Dataset extract -
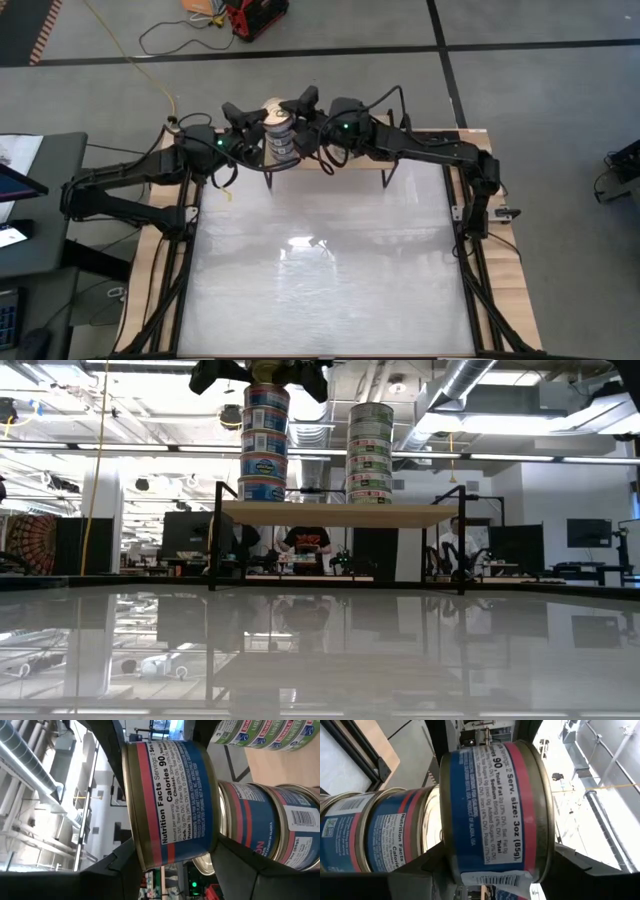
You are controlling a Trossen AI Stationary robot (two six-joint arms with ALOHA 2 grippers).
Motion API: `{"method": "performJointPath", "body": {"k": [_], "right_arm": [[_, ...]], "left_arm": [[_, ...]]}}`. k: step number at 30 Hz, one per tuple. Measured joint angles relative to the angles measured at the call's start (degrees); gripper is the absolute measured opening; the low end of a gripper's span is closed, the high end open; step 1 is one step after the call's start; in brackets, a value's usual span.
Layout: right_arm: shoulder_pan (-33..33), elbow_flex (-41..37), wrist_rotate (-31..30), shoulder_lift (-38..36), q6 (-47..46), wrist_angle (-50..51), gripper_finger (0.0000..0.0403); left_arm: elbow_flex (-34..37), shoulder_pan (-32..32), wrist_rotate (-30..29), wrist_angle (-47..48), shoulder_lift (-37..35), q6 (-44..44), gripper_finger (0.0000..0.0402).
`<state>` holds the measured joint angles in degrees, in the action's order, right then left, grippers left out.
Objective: Stack canned seafood by type on shelf
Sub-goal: Stack the blue tuna can on top of the other blue tuna can on the shelf
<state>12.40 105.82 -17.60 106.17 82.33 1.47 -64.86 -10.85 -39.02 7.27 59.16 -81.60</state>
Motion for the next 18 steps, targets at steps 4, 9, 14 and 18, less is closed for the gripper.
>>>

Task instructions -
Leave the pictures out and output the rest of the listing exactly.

Solution for this task -
You are controlling a Trossen AI Stationary robot (two six-joint arms with ALOHA 2 grippers).
Motion API: `{"method": "performJointPath", "body": {"k": [_], "right_arm": [[_, ...]], "left_arm": [[_, ...]]}}`. k: step number at 30 Hz, one per tuple. Measured joint angles relative to the angles measured at the call's start (degrees); gripper is the absolute measured opening; the low end of a gripper's span is closed, the high end open; step 1 is one step after the call's start; in brackets, a value's usual span.
Layout: right_arm: shoulder_pan (-33..33), elbow_flex (-41..37), wrist_rotate (-31..30), shoulder_lift (-38..36), q6 (-47..46), wrist_angle (-50..51), gripper_finger (0.0000..0.0403); left_arm: elbow_flex (-34..37), shoulder_pan (-32..32), wrist_rotate (-30..29), wrist_angle (-47..48), shoulder_lift (-37..35), q6 (-44..44), gripper_finger (0.0000..0.0402).
`<state>` holds the measured joint angles in degrees, in the action's order, right then left, grippers left out.
Objective: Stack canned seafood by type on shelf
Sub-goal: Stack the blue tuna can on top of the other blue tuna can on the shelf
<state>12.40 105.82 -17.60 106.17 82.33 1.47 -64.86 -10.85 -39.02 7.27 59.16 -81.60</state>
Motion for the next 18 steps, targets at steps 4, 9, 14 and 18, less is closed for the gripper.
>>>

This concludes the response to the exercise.